-- TASK TO CARRY OUT --
Output all entries verbatim. Skip pictures.

[Stored items]
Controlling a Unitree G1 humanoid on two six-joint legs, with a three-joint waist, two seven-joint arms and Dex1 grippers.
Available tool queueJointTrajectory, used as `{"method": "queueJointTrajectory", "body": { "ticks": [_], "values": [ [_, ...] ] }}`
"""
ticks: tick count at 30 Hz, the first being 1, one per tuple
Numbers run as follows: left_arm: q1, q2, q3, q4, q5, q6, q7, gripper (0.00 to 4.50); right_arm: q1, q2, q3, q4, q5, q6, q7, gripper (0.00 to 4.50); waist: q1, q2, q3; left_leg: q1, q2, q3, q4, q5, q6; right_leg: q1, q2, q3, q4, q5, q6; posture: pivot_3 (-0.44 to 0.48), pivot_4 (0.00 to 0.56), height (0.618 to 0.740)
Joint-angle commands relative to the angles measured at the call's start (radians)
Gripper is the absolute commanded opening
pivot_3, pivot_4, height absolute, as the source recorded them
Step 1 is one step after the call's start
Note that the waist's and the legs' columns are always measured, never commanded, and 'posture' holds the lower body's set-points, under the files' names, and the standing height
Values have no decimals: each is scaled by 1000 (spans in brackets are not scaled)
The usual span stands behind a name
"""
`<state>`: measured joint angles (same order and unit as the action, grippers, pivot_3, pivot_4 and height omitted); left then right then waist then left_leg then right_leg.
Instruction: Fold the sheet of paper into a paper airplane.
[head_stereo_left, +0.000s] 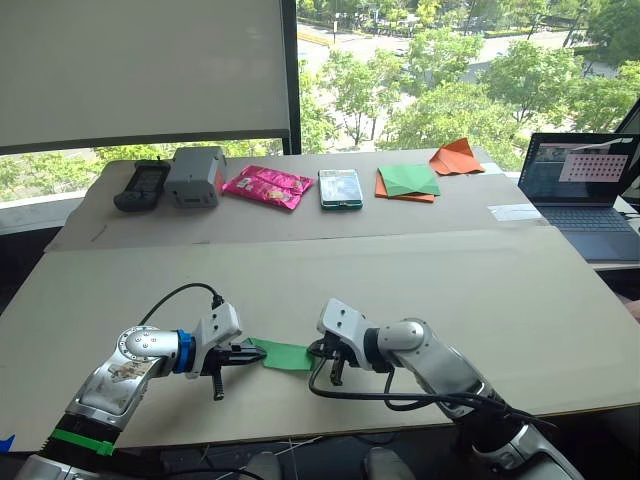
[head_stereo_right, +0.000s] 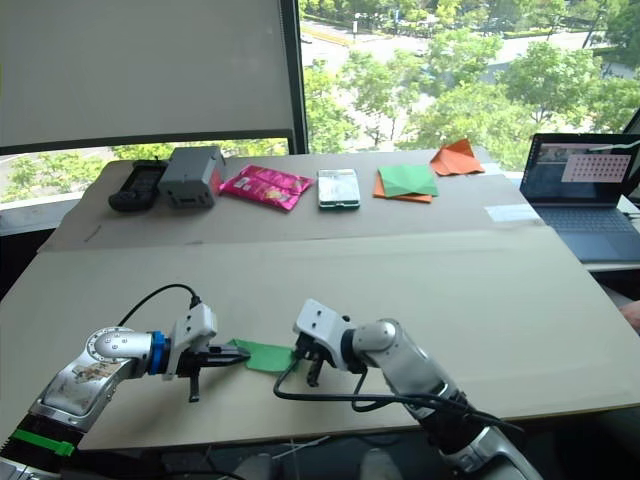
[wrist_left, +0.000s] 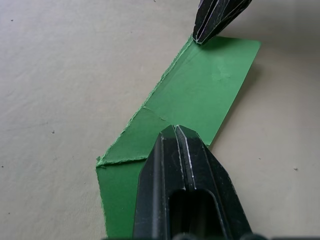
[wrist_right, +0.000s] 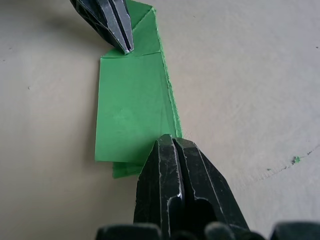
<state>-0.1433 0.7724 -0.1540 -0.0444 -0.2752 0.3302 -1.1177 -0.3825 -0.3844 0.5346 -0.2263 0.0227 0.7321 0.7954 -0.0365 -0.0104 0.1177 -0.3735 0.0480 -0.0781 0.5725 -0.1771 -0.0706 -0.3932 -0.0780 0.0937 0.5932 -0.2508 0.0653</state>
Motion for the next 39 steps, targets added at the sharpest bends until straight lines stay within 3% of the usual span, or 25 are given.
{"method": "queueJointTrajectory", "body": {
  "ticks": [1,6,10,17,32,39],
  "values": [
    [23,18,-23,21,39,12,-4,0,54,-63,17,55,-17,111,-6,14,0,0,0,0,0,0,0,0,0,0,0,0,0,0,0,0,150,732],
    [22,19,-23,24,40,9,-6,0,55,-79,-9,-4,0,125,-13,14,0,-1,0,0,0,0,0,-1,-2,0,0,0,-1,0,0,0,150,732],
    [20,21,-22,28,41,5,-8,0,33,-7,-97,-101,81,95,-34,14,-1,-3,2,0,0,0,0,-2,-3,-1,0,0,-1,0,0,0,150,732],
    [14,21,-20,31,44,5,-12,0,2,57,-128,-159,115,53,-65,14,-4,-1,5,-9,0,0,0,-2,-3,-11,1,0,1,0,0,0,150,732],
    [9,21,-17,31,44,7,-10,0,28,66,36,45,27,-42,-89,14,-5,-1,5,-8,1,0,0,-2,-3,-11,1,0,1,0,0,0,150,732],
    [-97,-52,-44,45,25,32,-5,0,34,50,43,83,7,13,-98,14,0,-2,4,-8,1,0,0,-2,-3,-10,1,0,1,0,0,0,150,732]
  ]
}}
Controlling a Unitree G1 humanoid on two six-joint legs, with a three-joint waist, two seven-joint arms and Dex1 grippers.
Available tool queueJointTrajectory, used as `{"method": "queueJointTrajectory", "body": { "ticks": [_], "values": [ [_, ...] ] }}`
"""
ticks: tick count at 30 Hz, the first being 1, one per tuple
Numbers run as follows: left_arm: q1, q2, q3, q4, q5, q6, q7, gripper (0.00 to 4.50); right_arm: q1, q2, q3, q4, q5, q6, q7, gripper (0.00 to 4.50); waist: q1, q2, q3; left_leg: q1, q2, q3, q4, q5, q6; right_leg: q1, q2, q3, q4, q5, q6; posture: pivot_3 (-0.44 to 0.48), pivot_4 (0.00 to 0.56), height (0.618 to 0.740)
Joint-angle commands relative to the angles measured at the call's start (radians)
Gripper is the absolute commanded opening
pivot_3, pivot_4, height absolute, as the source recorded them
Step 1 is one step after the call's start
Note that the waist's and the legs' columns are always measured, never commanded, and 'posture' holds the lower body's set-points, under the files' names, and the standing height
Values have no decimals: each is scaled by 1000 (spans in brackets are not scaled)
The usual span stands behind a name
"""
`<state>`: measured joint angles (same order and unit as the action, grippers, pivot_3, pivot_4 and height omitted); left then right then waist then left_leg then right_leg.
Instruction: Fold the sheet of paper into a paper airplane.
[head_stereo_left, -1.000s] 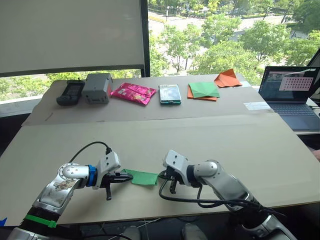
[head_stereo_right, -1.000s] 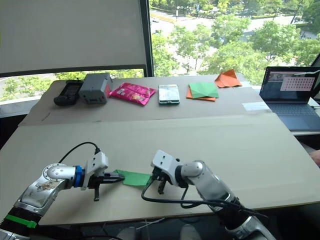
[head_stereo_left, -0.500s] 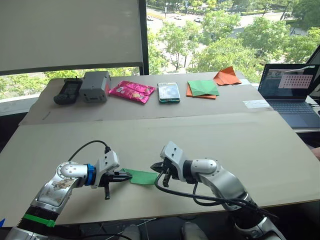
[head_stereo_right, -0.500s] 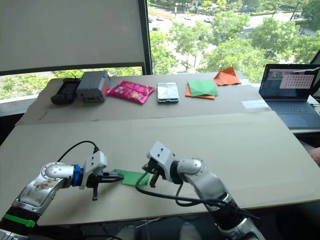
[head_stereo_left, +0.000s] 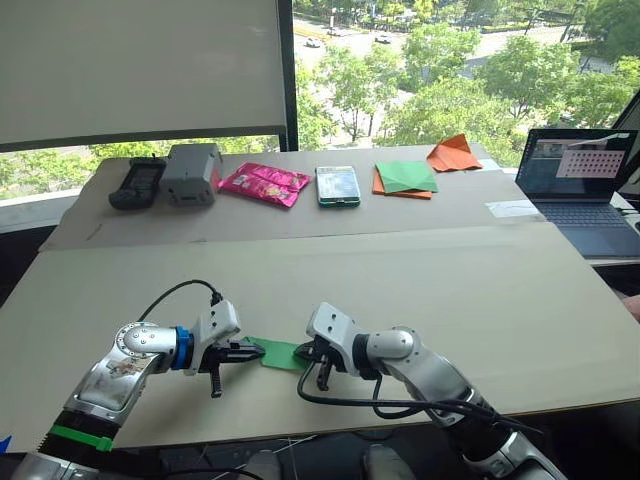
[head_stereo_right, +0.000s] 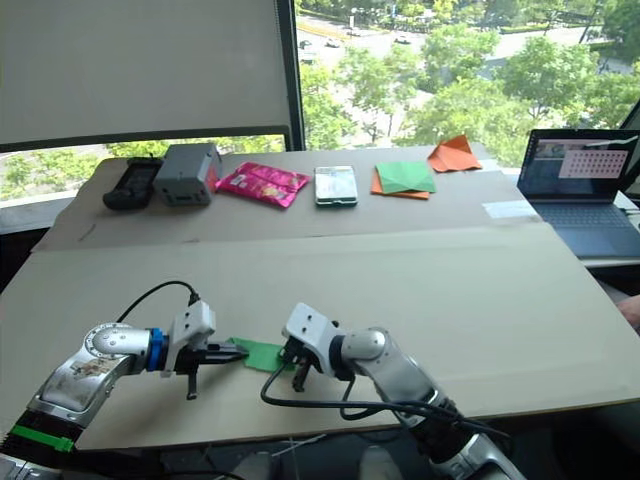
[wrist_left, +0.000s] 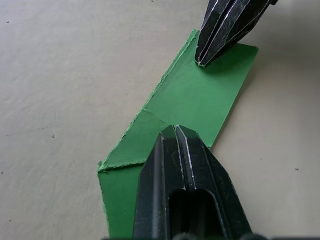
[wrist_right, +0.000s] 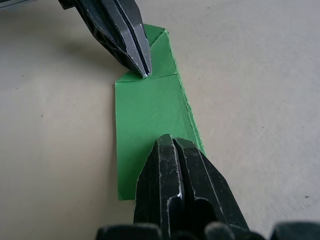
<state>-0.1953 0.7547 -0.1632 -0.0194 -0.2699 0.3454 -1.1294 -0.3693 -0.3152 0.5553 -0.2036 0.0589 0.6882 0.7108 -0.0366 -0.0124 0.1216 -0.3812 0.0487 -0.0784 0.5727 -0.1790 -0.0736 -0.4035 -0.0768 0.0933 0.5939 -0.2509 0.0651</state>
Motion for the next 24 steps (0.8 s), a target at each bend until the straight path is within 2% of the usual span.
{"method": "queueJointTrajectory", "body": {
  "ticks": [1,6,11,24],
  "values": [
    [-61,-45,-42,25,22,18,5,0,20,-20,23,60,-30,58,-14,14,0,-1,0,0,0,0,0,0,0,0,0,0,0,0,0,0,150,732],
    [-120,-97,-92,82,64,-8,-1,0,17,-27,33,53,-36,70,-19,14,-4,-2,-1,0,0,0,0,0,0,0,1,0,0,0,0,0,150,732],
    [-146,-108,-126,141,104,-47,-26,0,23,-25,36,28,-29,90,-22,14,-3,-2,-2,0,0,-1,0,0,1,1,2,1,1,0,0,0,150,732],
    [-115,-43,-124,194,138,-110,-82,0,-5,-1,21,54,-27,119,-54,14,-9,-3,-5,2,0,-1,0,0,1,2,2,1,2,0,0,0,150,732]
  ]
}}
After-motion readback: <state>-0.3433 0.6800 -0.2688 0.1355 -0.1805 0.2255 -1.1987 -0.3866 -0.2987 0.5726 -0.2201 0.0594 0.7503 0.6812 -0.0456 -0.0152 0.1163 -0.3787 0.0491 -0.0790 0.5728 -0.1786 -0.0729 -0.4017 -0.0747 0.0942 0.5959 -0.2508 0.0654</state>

-- YOUR SOLUTION --
Controlling a Unitree G1 humanoid on two six-joint legs, with a three-joint waist, two seven-joint arms and Dex1 grippers.
Available tool queueJointTrajectory, used as `{"method": "queueJointTrajectory", "body": { "ticks": [_], "values": [ [_, ...] ] }}`
"""
ticks: tick count at 30 Hz, the first being 1, one per tuple
Numbers run as follows: left_arm: q1, q2, q3, q4, q5, q6, q7, gripper (0.00 to 4.50); right_arm: q1, q2, q3, q4, q5, q6, q7, gripper (0.00 to 4.50); waist: q1, q2, q3; left_leg: q1, q2, q3, q4, q5, q6; right_leg: q1, q2, q3, q4, q5, q6; posture: pivot_3 (-0.44 to 0.48), pivot_4 (0.00 to 0.56), height (0.618 to 0.740)
Joint-angle commands relative to the angles measured at the call's start (radians)
Gripper is the absolute commanded opening
pivot_3, pivot_4, height absolute, as the source recorded them
Step 1 is one step after the call's start
Note that the waist's and the legs' columns are always measured, never commanded, and 'posture' holds the lower body's set-points, under the files' names, and the standing height
Values have no decimals: each is scaled by 1000 (spans in brackets are not scaled)
The usual span stands behind a name
"""
`<state>`: measured joint angles (same order and unit as the action, grippers, pivot_3, pivot_4 and height omitted); left then right then waist then left_leg then right_leg.
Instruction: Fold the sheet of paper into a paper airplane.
[head_stereo_left, +0.000s] 
[head_stereo_right, +0.000s] 
[wrist_left, +0.000s] 
[wrist_right, +0.000s] 
<state>-0.1433 0.7724 -0.1540 -0.0444 -0.2752 0.3302 -1.1177 -0.3825 -0.3844 0.5346 -0.2263 0.0227 0.7321 0.7954 -0.0365 -0.0104 0.1177 -0.3735 0.0480 -0.0781 0.5725 -0.1771 -0.0706 -0.3932 -0.0780 0.0937 0.5932 -0.2508 0.0653</state>
Motion for the next 39 steps, targets added at the sharpest bends until straight lines stay within 3% of the usual span, or 25 are given.
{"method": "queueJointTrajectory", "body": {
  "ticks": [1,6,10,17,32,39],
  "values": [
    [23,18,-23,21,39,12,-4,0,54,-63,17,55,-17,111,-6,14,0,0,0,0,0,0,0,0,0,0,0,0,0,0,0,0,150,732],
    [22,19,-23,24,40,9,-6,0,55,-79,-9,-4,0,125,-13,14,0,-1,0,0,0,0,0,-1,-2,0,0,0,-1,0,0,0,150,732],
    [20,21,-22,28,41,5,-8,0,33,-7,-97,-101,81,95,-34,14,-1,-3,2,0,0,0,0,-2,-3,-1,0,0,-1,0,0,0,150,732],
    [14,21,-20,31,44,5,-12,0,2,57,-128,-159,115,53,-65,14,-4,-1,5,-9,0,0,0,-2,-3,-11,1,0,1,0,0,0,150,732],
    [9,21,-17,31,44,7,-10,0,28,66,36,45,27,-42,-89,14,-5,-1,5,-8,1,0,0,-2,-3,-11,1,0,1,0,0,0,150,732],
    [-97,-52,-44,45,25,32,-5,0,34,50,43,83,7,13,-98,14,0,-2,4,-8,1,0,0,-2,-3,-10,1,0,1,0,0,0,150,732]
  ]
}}
Controlling a Unitree G1 humanoid on two six-joint legs, with a three-joint waist, two seven-joint arms and Dex1 grippers.
Available tool queueJointTrajectory, used as `{"method": "queueJointTrajectory", "body": { "ticks": [_], "values": [ [_, ...] ] }}`
"""
ticks: tick count at 30 Hz, the first being 1, one per tuple
Numbers run as follows: left_arm: q1, q2, q3, q4, q5, q6, q7, gripper (0.00 to 4.50); right_arm: q1, q2, q3, q4, q5, q6, q7, gripper (0.00 to 4.50); waist: q1, q2, q3; left_leg: q1, q2, q3, q4, q5, q6; right_leg: q1, q2, q3, q4, q5, q6; posture: pivot_3 (-0.44 to 0.48), pivot_4 (0.00 to 0.56), height (0.618 to 0.740)
Joint-angle commands relative to the angles measured at the call's start (radians)
Gripper is the absolute commanded opening
pivot_3, pivot_4, height absolute, as the source recorded them
Step 1 is one step after the call's start
Note that the waist's and the legs' columns are always measured, never commanded, and 'posture' holds the lower body's set-points, under the files' names, and the standing height
Values have no decimals: each is scaled by 1000 (spans in brackets are not scaled)
The usual span stands behind a name
"""
`<state>`: measured joint angles (same order and unit as the action, grippers, pivot_3, pivot_4 and height omitted); left then right then waist then left_leg then right_leg.
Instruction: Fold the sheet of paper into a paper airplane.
[head_stereo_left, -1.000s] 
[head_stereo_right, -1.000s] 
[head_stereo_left, -0.500s] 
[head_stereo_right, -0.500s] 
[head_stereo_left, +0.000s] 
[head_stereo_right, +0.000s] 
[wrist_left, +0.000s] 
[wrist_right, +0.000s] 
<state>-0.1953 0.7547 -0.1632 -0.0194 -0.2699 0.3454 -1.1294 -0.3693 -0.3152 0.5553 -0.2036 0.0589 0.6882 0.7108 -0.0366 -0.0124 0.1216 -0.3812 0.0487 -0.0784 0.5727 -0.1790 -0.0736 -0.4035 -0.0768 0.0933 0.5939 -0.2509 0.0651</state>
Motion for the next 24 steps (0.8 s), a target at each bend until the straight path is within 2% of the usual span.
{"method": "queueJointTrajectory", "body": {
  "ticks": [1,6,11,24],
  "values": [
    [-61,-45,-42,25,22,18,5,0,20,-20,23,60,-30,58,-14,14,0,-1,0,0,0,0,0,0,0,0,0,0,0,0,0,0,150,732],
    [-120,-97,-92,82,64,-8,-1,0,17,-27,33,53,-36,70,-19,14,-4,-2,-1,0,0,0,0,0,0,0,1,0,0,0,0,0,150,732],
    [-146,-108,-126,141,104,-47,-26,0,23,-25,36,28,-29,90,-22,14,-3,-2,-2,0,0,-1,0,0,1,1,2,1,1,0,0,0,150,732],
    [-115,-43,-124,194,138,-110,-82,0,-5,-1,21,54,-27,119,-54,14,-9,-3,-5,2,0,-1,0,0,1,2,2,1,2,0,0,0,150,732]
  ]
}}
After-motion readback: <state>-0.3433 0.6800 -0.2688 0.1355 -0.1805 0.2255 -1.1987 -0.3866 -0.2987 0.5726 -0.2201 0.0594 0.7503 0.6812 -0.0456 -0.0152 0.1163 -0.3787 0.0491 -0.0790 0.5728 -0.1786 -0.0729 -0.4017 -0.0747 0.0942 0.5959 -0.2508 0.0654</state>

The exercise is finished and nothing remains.